■ WHAT YOU HAVE TO DO:
Locate all lines in the data below that hold "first" and show them.

■ PROVIDED MATERIAL:
--- START ---

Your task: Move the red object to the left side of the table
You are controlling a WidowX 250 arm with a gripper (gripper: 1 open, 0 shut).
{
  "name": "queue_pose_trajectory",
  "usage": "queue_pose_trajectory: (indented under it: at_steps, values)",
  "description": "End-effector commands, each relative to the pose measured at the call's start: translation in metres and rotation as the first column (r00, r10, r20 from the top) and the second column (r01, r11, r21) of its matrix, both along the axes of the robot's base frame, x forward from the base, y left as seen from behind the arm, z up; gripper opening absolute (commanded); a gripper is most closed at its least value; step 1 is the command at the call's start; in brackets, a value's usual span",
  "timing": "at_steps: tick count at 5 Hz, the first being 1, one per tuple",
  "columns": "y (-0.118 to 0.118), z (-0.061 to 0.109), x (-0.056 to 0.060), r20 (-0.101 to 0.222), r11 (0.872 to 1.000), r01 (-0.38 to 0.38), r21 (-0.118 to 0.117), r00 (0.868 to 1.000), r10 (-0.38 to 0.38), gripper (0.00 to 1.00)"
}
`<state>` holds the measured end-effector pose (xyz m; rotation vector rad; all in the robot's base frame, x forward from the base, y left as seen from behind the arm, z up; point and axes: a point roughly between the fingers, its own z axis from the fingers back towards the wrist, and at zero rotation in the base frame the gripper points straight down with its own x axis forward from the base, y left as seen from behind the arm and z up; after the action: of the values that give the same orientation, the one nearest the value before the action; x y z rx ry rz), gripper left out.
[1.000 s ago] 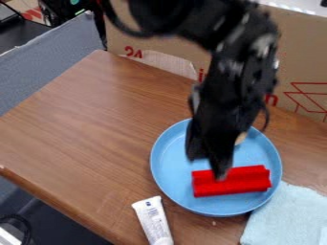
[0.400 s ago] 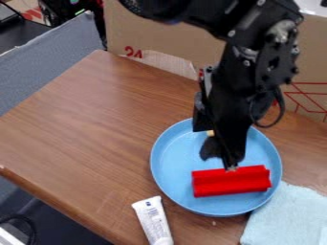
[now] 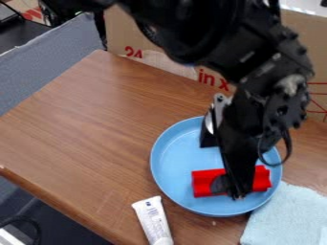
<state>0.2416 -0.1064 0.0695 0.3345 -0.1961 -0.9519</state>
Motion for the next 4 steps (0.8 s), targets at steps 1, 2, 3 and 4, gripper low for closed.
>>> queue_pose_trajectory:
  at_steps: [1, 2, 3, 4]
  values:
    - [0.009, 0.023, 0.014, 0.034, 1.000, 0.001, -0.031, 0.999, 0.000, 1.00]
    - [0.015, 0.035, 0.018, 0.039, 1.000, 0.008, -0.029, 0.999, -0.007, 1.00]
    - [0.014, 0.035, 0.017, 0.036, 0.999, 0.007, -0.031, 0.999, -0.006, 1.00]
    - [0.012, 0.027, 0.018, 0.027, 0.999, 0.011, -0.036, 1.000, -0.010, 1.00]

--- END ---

■ EXERCISE RESULT:
  "description": "End-effector commands, each relative to the pose measured at the call's start: translation in metres and rotation as the first column (r00, r10, r20 from the top) and the second column (r01, r11, r21) of its matrix, both along the axes of the robot's base frame, x forward from the base, y left as seen from behind the arm, z up; gripper opening absolute (commanded); a gripper is most closed at its least value; step 1 is the command at the call's start; in brackets, a value's usual span",
  "timing": "at_steps: tick count at 5 Hz, the first being 1, one per tuple",

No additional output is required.